▸ TASK DIRECTIONS
Only these lines of the data below are wanted: the one with "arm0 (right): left", the one with "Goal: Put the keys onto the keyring", and any lines between them, each repeated exactly.

▸ DATA
= Beginning of Section =
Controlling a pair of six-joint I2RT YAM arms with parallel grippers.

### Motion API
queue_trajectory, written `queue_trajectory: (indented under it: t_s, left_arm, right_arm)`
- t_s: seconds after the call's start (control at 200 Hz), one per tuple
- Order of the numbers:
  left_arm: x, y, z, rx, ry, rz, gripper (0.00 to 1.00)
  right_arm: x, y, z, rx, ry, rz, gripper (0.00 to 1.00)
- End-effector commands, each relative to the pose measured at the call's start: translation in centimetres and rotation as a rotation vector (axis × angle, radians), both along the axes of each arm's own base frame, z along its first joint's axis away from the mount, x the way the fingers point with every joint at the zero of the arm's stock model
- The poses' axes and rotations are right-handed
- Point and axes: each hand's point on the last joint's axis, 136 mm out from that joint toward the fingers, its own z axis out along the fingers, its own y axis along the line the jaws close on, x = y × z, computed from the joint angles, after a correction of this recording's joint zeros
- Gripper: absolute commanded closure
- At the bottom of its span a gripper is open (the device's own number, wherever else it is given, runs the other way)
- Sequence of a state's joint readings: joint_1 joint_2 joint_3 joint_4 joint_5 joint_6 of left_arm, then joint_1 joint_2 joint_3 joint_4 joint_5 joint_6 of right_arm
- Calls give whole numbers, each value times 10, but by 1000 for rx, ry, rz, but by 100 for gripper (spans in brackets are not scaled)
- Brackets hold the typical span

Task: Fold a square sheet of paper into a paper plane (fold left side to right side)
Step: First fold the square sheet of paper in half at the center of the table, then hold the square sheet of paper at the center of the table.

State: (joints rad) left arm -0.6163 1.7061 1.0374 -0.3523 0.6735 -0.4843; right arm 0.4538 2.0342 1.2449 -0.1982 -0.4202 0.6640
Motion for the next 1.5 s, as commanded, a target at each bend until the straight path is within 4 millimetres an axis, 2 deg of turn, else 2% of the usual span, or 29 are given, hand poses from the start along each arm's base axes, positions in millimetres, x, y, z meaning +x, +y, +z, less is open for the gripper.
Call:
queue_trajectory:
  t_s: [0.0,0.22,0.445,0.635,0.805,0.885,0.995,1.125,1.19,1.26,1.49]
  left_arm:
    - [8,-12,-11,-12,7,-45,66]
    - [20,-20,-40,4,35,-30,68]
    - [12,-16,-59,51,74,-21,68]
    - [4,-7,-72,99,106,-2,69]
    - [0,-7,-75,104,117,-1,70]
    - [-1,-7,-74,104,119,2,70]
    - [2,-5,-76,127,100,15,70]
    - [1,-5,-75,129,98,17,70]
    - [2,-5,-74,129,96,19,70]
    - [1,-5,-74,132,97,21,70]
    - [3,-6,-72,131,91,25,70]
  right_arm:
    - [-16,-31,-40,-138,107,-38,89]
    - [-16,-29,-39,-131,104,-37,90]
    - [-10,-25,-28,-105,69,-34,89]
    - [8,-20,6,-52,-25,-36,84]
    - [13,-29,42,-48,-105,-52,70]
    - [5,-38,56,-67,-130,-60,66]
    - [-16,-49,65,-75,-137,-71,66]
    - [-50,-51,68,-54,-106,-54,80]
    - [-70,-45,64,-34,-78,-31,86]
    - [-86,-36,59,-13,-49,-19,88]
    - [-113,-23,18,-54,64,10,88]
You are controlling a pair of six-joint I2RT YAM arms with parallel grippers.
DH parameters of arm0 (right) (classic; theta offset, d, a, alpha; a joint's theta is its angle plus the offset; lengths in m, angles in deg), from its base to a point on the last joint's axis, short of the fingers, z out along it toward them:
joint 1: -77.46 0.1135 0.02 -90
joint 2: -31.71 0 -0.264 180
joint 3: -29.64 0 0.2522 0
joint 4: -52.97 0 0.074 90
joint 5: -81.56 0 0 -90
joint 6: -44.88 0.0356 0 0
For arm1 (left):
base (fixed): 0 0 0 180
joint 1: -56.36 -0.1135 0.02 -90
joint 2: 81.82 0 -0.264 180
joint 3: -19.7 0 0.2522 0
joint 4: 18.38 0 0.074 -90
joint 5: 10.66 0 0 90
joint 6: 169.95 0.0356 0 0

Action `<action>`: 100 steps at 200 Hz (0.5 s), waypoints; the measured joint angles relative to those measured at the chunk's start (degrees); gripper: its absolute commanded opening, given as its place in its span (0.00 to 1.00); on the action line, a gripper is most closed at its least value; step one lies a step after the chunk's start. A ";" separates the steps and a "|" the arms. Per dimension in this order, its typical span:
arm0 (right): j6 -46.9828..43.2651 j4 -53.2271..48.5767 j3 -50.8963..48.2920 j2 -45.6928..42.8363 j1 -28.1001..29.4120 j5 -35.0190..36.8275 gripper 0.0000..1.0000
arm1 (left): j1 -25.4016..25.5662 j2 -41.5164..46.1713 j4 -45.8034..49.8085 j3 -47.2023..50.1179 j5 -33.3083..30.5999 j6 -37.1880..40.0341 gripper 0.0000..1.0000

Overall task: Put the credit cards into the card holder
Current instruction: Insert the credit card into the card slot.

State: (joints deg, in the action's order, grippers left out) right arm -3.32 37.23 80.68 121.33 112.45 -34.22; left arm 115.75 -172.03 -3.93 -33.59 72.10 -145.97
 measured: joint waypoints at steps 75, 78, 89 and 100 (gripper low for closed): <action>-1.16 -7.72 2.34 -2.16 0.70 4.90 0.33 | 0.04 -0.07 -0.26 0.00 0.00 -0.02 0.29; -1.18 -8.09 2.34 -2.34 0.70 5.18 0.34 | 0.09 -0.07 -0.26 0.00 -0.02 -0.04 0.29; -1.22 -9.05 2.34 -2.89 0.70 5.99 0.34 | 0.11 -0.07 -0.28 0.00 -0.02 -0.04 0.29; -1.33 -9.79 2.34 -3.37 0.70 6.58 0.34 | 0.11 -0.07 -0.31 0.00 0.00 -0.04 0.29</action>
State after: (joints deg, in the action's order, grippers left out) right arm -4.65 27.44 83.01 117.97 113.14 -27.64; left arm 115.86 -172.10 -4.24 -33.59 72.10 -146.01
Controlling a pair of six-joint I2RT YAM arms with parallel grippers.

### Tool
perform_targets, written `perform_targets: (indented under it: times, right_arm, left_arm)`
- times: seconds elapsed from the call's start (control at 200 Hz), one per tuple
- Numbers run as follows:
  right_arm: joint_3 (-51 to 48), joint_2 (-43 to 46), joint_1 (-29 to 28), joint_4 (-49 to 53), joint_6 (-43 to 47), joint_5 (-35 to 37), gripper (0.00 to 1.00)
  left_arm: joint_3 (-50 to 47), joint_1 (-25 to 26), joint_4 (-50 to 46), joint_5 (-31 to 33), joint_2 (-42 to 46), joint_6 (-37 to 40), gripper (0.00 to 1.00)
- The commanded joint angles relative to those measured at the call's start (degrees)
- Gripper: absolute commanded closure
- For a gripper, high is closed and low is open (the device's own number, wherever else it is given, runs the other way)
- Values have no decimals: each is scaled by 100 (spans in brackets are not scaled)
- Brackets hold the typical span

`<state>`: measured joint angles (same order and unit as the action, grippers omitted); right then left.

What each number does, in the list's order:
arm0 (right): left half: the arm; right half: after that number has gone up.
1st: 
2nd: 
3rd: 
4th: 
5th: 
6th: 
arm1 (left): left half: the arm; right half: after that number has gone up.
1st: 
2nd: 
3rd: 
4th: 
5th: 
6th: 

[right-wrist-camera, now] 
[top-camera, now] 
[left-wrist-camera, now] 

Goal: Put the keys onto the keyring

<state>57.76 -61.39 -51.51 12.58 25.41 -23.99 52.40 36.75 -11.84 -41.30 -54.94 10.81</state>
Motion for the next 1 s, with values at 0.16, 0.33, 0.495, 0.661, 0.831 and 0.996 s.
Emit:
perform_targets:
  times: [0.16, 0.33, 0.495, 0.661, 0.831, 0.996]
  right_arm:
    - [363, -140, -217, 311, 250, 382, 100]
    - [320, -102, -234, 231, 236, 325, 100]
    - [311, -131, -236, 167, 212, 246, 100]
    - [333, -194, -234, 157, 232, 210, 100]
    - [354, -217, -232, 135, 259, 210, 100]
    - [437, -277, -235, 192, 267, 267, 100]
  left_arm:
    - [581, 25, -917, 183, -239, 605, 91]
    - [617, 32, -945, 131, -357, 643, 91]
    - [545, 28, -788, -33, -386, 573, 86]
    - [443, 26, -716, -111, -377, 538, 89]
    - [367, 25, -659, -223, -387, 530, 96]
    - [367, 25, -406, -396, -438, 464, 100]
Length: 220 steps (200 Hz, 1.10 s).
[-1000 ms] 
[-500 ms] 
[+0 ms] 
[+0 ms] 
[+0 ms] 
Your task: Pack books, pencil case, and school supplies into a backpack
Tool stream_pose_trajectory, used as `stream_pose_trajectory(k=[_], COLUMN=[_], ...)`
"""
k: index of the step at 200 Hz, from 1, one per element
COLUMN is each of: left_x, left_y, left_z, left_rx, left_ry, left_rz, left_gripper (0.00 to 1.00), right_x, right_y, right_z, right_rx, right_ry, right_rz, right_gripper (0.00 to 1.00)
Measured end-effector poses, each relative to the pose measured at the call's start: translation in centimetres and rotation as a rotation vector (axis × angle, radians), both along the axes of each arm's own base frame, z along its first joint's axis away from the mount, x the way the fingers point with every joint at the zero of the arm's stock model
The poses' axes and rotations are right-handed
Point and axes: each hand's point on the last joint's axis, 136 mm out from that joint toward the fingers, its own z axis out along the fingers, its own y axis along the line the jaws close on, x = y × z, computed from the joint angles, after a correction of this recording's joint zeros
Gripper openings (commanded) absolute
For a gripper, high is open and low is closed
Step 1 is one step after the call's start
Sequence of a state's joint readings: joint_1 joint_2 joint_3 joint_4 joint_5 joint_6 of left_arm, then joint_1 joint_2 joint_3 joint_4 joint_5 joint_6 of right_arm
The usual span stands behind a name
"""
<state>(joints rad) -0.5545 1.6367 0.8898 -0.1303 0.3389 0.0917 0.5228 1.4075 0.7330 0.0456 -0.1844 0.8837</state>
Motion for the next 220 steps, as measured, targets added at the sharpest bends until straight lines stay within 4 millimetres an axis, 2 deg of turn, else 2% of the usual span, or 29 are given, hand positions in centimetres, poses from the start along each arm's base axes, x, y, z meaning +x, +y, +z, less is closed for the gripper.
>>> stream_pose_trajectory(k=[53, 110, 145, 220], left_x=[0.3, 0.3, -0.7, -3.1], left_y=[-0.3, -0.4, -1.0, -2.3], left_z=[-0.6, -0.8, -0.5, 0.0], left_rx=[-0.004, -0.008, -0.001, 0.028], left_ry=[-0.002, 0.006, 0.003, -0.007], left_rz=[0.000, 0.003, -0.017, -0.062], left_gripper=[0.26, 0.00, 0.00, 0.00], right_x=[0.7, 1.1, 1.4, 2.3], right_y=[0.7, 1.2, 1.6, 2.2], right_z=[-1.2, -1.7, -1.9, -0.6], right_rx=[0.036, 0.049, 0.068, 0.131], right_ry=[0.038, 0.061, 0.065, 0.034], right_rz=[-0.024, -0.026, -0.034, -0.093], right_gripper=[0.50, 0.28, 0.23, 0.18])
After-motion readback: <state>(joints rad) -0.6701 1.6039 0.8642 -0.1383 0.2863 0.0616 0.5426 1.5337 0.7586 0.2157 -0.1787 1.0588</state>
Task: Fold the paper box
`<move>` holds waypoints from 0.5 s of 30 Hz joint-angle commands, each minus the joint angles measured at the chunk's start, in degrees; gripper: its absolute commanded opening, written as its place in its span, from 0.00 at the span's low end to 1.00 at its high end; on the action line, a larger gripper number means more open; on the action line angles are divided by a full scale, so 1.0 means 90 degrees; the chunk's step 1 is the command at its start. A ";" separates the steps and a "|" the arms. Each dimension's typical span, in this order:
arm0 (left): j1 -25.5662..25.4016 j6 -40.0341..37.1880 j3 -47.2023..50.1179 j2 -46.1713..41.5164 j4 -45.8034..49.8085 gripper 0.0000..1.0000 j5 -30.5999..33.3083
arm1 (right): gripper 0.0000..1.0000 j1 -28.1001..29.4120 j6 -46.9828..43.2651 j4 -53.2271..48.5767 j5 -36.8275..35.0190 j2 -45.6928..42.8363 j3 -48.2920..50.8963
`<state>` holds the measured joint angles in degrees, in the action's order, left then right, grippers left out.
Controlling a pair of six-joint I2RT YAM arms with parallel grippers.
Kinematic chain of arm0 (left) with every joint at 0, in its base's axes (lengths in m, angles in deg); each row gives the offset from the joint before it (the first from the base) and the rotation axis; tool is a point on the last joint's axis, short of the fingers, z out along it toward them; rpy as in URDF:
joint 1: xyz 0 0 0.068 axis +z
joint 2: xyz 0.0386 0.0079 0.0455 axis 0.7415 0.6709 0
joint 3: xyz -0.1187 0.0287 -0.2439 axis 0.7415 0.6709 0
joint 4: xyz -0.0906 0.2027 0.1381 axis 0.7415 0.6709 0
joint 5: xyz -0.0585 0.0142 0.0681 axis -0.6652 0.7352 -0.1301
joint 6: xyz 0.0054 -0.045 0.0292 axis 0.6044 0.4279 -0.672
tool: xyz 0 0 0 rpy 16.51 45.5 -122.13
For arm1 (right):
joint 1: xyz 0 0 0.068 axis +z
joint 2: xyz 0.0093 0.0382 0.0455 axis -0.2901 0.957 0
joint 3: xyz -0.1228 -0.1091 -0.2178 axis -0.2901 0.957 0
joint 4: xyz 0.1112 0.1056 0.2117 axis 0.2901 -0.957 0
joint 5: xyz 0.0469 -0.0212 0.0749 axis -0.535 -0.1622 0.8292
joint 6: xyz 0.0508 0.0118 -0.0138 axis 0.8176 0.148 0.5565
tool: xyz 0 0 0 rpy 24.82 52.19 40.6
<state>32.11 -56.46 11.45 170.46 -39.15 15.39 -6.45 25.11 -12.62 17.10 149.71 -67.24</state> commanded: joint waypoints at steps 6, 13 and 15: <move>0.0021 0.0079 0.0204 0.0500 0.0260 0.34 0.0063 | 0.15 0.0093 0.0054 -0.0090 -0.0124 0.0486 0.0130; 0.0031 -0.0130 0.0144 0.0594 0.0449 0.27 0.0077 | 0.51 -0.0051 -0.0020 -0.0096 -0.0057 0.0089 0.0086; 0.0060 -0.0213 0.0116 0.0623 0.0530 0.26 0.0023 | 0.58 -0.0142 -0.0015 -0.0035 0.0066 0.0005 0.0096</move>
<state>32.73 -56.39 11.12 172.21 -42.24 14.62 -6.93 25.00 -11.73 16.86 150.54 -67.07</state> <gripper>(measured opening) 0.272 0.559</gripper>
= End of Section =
▸ EXPECTED OUTPUT
arm0 (right): left half: the arm; right half: after that number has gone up.
1st: 
2nd: 
3rd: 
4th: 
5th: 
6th: 
arm1 (left): left half: the arm; right half: after that number has gone up.
1st: 
2nd: 
3rd: 
4th: 
5th: 
6th: 

[right-wrist-camera, now] 
[top-camera, now] 
[left-wrist-camera, now] 

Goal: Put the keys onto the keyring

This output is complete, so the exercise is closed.